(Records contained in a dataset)
________________________

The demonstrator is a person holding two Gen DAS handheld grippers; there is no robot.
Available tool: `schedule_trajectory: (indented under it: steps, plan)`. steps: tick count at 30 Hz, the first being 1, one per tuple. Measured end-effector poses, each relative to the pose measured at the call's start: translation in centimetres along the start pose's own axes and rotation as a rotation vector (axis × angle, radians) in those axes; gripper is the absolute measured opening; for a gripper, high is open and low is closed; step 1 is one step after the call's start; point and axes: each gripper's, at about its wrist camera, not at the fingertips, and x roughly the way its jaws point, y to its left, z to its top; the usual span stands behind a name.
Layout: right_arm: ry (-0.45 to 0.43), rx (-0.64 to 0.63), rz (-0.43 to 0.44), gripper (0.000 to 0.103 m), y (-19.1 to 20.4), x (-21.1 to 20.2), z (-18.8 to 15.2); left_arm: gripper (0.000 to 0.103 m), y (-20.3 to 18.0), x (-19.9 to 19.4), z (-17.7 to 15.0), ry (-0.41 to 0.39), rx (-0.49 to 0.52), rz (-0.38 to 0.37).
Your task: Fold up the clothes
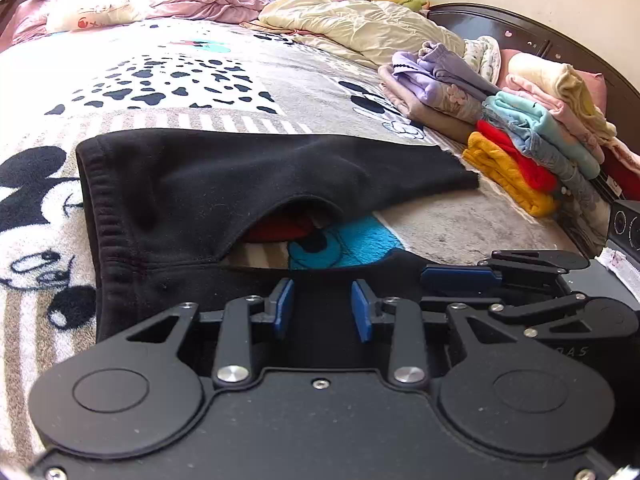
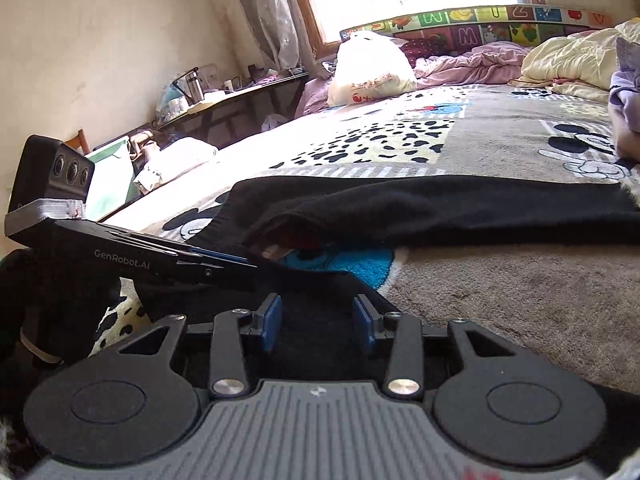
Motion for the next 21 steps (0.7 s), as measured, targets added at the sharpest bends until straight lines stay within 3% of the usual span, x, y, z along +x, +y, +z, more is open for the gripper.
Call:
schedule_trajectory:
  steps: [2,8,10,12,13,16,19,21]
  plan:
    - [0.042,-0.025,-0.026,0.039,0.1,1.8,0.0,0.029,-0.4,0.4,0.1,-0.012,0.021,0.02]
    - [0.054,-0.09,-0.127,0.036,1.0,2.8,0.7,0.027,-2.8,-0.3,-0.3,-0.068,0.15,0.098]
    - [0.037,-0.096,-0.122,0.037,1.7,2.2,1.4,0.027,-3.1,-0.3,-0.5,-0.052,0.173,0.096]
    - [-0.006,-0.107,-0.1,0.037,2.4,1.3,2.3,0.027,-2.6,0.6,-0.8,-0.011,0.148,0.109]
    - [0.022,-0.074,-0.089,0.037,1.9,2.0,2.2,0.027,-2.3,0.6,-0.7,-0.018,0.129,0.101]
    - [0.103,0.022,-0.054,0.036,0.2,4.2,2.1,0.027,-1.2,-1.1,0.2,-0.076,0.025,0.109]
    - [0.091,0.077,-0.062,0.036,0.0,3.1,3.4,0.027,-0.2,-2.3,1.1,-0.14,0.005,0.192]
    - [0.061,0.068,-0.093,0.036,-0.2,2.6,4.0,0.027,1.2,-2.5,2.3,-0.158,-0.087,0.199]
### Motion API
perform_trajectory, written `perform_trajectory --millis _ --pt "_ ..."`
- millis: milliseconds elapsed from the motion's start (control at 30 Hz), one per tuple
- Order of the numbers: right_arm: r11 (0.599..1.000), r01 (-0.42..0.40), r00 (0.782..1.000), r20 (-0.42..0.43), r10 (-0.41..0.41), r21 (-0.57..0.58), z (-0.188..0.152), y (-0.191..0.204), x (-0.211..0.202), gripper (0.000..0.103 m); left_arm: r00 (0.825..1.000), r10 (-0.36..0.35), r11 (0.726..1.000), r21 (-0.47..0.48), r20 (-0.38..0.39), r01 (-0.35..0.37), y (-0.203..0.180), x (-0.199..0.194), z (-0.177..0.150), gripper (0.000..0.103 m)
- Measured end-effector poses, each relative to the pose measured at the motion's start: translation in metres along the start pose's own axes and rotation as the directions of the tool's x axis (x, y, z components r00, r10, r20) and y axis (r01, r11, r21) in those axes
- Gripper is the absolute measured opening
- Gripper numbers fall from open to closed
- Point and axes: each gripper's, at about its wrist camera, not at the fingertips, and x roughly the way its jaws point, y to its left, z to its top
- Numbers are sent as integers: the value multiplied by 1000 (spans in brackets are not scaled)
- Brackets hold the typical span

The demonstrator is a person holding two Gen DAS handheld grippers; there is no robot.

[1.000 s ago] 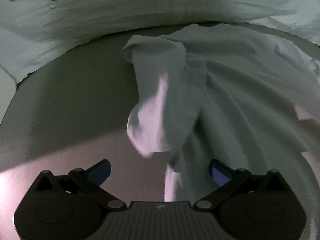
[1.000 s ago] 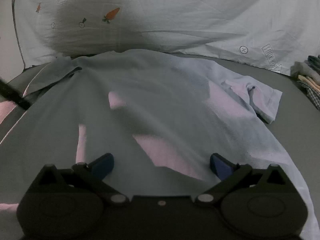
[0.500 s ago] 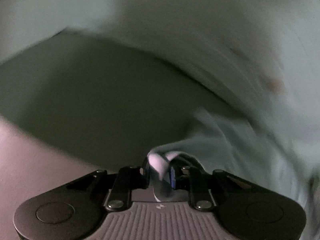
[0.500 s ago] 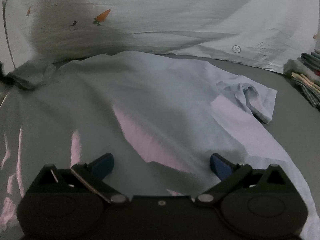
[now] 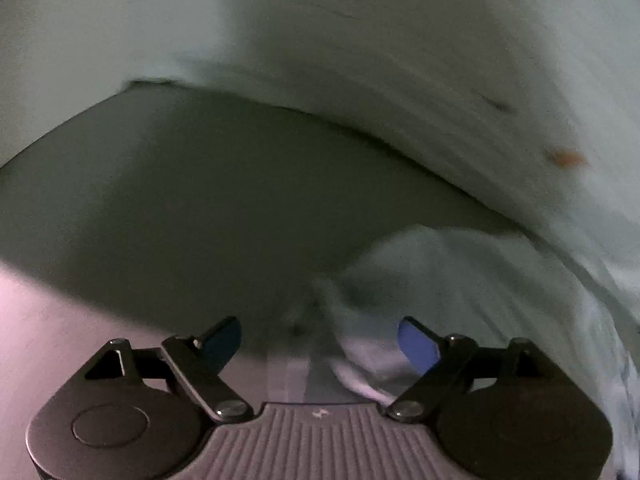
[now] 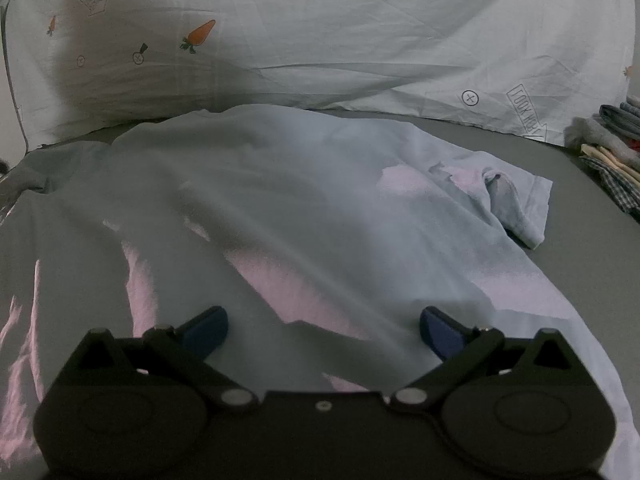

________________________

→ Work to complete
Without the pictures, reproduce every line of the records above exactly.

→ Result
The demonstrator is a person holding two Gen DAS handheld grippers; there is no robot.
Available tool: `schedule_trajectory: (indented under it: steps, plan)`. steps: tick count at 30 Hz, the first being 1, one per tuple. Measured end-effector poses, each relative to the pose measured at the call's start: translation in centimetres along the start pose's own axes and rotation as a rotation vector (axis × angle, radians) in those axes; gripper is the absolute measured opening; for a gripper, high is open and low is closed; step 1 is one step after the call's start; point and axes: each gripper's, at about its wrist camera, not at the fingertips, and x roughly the way its jaws point, y to its left, z to its top; the usual span stands behind a name.
Layout: right_arm: ry (-0.45 to 0.43), rx (-0.64 to 0.63), rz (-0.43 to 0.44), gripper (0.000 to 0.103 m), y (-19.1 to 20.4), x (-21.1 to 20.2), z (-18.8 to 15.2); left_arm: gripper (0.000 to 0.103 m), y (-20.3 to 18.0), x (-19.9 to 19.4), z (-17.7 to 15.0), ry (-0.41 to 0.39), rx (-0.49 to 0.52), rz (-0.38 to 0.37).
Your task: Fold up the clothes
Motion for the next 21 steps (0.7 s), as measured, targets added at the sharpest bends until straight lines stay within 3% of the usual span, x, y, z along +x, +y, +z, more is open for the gripper.
Call:
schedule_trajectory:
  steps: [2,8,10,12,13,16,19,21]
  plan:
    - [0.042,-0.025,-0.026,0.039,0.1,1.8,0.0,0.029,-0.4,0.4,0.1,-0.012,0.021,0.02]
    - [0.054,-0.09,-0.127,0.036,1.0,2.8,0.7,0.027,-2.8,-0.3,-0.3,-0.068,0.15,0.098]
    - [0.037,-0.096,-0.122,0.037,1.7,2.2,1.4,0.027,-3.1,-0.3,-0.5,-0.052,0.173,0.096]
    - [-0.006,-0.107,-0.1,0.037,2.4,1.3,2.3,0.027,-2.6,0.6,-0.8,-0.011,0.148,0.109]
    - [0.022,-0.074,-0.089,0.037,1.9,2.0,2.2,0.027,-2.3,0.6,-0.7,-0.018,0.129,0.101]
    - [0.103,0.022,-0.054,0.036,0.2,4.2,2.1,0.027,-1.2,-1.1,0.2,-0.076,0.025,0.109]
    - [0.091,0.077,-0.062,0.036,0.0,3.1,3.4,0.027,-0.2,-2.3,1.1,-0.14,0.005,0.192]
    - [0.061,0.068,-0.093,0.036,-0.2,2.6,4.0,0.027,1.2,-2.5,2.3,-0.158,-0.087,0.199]
### Motion API
perform_trajectory, written `perform_trajectory --millis _ --pt "_ ..."`
- millis: milliseconds elapsed from the motion's start (control at 30 Hz), one per tuple
- Order of the numbers: right_arm: r11 (0.599..1.000), r01 (-0.42..0.40), r00 (0.782..1.000), r20 (-0.42..0.43), r10 (-0.41..0.41), r21 (-0.57..0.58), z (-0.188..0.152), y (-0.191..0.204), x (-0.211..0.202), gripper (0.000..0.103 m); left_arm: r00 (0.825..1.000), r10 (-0.36..0.35), r11 (0.726..1.000), r21 (-0.47..0.48), r20 (-0.38..0.39), r01 (-0.35..0.37), y (-0.203..0.180), x (-0.199..0.194), z (-0.177..0.150), gripper (0.000..0.103 m)
- Measured end-effector poses, each relative to the pose measured at the motion's start: translation in metres along the start pose's own axes and rotation as the directions of the tool's x axis (x, y, z components r00, r10, r20) and y axis (r01, r11, r21) in those axes
- Gripper is the absolute measured opening
- Gripper numbers fall from open to closed
- Point and axes: each gripper's, at about its wrist camera, not at the fingertips, and x roughly the way its jaws point, y to its left, z to its top
- Numbers are sent as integers: the value multiplied by 1000 (spans in brackets are not scaled)
- Brackets hold the typical span

The demonstrator is a person holding two Gen DAS handheld grippers; there is no robot.

[1.000 s ago] 
[1.000 s ago] 
[0.500 s ago] 
[0.500 s ago] 
[now] 
[now] 

The full output has been given.